## Task material
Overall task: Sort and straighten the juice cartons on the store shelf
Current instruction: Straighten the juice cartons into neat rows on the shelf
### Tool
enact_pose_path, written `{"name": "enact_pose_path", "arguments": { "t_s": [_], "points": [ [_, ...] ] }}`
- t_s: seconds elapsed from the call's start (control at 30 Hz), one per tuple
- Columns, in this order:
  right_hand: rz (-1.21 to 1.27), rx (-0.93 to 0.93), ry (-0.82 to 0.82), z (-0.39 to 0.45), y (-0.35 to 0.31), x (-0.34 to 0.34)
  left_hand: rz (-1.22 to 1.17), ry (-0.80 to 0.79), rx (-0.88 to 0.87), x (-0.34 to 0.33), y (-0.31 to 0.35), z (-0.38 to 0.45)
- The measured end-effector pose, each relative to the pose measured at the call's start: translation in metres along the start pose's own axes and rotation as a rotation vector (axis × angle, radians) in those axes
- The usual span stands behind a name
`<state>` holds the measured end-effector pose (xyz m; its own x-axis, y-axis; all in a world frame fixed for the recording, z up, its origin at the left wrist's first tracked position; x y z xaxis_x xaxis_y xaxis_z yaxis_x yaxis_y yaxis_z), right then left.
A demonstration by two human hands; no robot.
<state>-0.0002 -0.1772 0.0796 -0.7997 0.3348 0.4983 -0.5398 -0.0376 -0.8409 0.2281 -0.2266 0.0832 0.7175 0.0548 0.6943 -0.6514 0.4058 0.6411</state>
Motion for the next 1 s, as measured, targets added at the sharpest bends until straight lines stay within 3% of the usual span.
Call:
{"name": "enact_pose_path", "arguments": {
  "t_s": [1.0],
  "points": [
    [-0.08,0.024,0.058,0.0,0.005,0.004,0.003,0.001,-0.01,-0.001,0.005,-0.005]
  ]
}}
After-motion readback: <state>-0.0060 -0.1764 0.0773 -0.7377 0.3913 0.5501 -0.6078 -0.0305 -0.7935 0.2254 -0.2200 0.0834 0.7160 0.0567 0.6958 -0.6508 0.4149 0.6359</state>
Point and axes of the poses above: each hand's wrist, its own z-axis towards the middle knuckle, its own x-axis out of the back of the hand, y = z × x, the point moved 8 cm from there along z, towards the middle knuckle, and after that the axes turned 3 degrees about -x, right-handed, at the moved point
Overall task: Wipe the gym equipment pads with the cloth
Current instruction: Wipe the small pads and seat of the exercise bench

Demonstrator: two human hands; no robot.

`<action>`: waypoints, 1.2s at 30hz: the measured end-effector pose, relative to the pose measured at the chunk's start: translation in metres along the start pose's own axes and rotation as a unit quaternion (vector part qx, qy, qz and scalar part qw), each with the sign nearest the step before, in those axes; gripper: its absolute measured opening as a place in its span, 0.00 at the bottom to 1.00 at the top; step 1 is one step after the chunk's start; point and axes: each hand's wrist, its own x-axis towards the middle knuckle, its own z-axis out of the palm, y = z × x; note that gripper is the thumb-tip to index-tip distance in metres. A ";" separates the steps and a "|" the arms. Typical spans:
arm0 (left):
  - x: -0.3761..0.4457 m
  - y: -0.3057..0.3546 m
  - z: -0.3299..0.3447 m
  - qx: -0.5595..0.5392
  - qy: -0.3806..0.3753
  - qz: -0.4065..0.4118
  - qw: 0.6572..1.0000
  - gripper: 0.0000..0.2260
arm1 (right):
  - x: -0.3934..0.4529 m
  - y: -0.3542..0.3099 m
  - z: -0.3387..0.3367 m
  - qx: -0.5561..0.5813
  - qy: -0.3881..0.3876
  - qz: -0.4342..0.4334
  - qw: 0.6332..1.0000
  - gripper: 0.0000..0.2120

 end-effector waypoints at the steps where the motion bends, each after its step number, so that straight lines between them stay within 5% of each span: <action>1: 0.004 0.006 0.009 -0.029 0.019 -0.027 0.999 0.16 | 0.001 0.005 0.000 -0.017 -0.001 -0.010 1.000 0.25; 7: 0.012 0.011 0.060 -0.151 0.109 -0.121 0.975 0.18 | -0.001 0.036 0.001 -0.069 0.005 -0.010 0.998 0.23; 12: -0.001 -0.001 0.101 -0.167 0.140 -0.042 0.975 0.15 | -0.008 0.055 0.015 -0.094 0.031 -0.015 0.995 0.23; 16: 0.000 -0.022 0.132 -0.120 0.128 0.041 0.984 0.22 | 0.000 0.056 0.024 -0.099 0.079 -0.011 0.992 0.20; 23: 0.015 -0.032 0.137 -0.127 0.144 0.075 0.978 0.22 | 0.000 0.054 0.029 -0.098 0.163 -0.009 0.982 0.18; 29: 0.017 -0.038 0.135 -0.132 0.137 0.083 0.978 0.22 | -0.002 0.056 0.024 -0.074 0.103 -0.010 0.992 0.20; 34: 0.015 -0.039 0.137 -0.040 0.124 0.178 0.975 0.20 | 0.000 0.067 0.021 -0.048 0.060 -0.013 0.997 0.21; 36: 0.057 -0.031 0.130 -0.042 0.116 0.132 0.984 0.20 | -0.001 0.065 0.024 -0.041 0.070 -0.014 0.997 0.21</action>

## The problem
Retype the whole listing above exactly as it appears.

## Exercise answer
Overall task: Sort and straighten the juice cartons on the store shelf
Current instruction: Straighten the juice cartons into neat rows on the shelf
### Tool
enact_pose_path, written `{"name": "enact_pose_path", "arguments": { "t_s": [_], "points": [ [_, ...] ] }}`
- t_s: seconds elapsed from the call's start (control at 30 Hz), one per tuple
- Columns, in this order:
  right_hand: rz (-1.21 to 1.27), rx (-0.93 to 0.93), ry (-0.82 to 0.82), z (-0.39 to 0.45), y (-0.35 to 0.31), x (-0.34 to 0.34)
  left_hand: rz (-1.22 to 1.17), ry (-0.80 to 0.79), rx (-0.88 to 0.87), x (-0.34 to 0.33), y (-0.31 to 0.35), z (-0.38 to 0.45)
- The measured end-effector pose, each relative to the pose measured at the call's start: translation in metres along the start pose's own axes and rotation as a rotation vector (axis × angle, radians) in those axes
- The usual span stands behind a name
`<state>` holds the measured end-effector pose (xyz m; its own x-axis, y-axis; all in a world frame fixed for the recording, z up, its origin at the left wrist's first tracked position; x y z xaxis_x xaxis_y xaxis_z yaxis_x yaxis_y yaxis_z), right then left.
A demonstration by two human hands; no robot.
<state>-0.0002 -0.1772 0.0796 -0.7997 0.3348 0.4983 -0.5398 -0.0376 -0.8409 0.2281 -0.2266 0.0832 0.7175 0.0548 0.6943 -0.6514 0.4058 0.6411</state>
Motion for the next 1 s, as measured, targets added at the sharpest bends until straight lines stay within 3% of the usual span.
Call:
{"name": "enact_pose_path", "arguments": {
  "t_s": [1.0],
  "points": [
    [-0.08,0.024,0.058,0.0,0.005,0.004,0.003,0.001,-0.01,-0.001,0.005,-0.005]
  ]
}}
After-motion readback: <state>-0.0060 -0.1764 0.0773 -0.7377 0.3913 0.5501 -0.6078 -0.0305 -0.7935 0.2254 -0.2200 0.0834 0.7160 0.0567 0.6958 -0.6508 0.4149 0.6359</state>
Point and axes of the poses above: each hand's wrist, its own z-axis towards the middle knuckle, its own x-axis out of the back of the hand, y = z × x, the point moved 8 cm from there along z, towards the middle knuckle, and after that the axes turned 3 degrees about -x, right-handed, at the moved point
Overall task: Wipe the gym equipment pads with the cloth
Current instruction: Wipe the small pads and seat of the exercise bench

Demonstrator: two human hands; no robot.

`<action>`: waypoints, 1.2s at 30hz: the measured end-effector pose, relative to the pose measured at the chunk's start: translation in metres along the start pose's own axes and rotation as a unit quaternion (vector part qx, qy, qz and scalar part qw), each with the sign nearest the step before, in those axes; gripper: its absolute measured opening as a place in its span, 0.00 at the bottom to 1.00 at the top; step 1 is one step after the chunk's start; point and axes: each hand's wrist, its own x-axis towards the middle knuckle, its own z-axis out of the palm, y = z × x; note that gripper is the thumb-tip to index-tip distance in metres. A ";" separates the steps and a "|" the arms. Typical spans:
arm0 (left):
  - x: -0.3761..0.4457 m
  - y: -0.3057..0.3546 m
  - z: -0.3299..0.3447 m
  - qx: -0.5595..0.5392
  - qy: -0.3806..0.3753
  - qz: -0.4065..0.4118
  - qw: 0.6572..1.0000
  - gripper: 0.0000..0.2260
arm1 (right):
  - x: -0.3934..0.4529 m
  - y: -0.3542..0.3099 m
  - z: -0.3387..0.3367 m
  - qx: -0.5561..0.5813
  - qy: -0.3881..0.3876
  - qz: -0.4342..0.4334
  - qw: 0.6332..1.0000
  - gripper: 0.0000..0.2120

 end-effector waypoints at the steps where the motion bends, each after its step number, so that straight lines between them stay within 5% of each span: <action>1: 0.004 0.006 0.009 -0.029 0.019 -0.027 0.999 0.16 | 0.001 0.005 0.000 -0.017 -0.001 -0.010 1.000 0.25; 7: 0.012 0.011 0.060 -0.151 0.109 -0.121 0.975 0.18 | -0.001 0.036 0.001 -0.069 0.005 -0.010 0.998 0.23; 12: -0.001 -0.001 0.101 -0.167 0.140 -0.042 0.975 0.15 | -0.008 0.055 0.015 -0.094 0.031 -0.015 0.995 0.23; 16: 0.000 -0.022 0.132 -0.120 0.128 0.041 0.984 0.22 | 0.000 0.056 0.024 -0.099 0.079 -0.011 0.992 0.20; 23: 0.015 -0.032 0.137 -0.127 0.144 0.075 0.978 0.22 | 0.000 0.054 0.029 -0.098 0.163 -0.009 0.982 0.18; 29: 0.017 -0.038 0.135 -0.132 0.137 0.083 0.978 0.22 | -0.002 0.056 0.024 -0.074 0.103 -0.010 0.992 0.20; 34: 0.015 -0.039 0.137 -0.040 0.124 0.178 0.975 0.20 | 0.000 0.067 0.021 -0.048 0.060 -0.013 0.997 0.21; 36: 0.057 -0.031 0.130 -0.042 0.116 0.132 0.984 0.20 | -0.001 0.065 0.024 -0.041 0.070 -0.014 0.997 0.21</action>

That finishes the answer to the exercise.